## PROBLEM DESCRIPTION
Lines that contain "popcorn" are to be copied from the material, every one of them.
══════════
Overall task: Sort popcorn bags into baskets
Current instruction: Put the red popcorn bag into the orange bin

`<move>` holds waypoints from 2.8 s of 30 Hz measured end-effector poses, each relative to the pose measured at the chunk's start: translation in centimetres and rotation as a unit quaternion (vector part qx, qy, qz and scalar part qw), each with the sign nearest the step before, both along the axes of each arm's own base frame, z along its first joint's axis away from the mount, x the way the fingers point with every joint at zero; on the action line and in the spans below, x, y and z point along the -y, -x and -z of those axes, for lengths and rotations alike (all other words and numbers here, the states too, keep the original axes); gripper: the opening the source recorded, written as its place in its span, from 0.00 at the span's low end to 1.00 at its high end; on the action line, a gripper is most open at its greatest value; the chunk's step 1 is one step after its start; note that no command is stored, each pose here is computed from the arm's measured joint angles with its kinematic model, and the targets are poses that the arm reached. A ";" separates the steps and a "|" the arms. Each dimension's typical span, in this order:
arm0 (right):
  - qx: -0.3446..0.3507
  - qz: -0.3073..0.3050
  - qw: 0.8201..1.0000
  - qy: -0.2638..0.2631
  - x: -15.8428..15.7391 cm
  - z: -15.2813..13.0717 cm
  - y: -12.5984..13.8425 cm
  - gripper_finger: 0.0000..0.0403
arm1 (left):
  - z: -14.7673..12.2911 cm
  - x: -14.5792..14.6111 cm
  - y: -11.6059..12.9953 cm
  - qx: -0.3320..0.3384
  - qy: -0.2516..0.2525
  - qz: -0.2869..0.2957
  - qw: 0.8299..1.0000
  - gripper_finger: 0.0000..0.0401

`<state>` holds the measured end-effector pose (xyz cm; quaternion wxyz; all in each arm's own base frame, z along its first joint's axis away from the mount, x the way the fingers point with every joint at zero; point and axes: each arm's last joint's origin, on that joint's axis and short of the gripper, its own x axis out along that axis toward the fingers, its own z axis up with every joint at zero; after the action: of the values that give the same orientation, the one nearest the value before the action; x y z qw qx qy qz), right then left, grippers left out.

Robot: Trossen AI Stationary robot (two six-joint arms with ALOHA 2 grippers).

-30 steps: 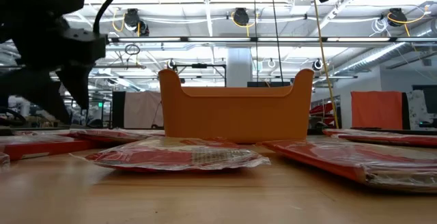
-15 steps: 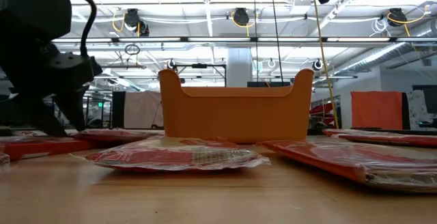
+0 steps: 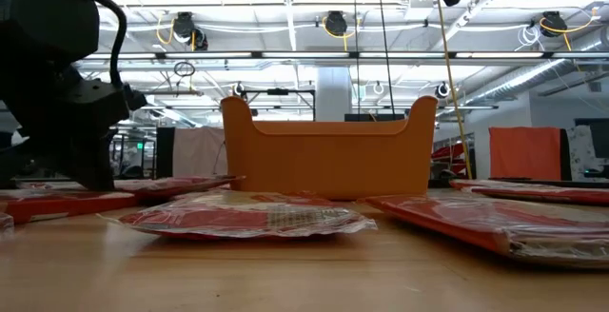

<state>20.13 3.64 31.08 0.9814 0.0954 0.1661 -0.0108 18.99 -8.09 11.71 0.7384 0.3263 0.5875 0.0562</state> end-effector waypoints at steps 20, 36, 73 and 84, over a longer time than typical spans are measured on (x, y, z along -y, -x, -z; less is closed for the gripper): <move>0.116 -0.005 0.993 0.005 -0.7 7.3 -0.1 0.00 | -8.6 1.5 -0.3 0.041 -0.007 0.084 0.996 0.00; 0.131 -0.023 0.991 0.035 -3.7 10.1 -3.1 0.00 | -12.1 0.3 1.4 0.208 0.192 -0.030 0.959 0.10; 0.129 0.007 0.986 0.105 -3.6 10.1 -3.1 0.00 | 1.6 7.2 -4.2 0.185 0.033 0.036 0.981 0.29; 0.130 0.009 0.987 0.092 -3.6 10.1 -3.1 0.00 | 0.9 6.2 -4.4 0.175 0.022 0.032 0.984 0.03</move>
<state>23.25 7.24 20.99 0.9991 0.0071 0.0350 -0.0228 23.39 -14.29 10.78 0.8383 0.3133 0.4397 0.0757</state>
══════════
## RESPONSE TO THE EXERCISE
Overall task: Sort popcorn bags into baskets
Current instruction: Put the red popcorn bag into the orange bin

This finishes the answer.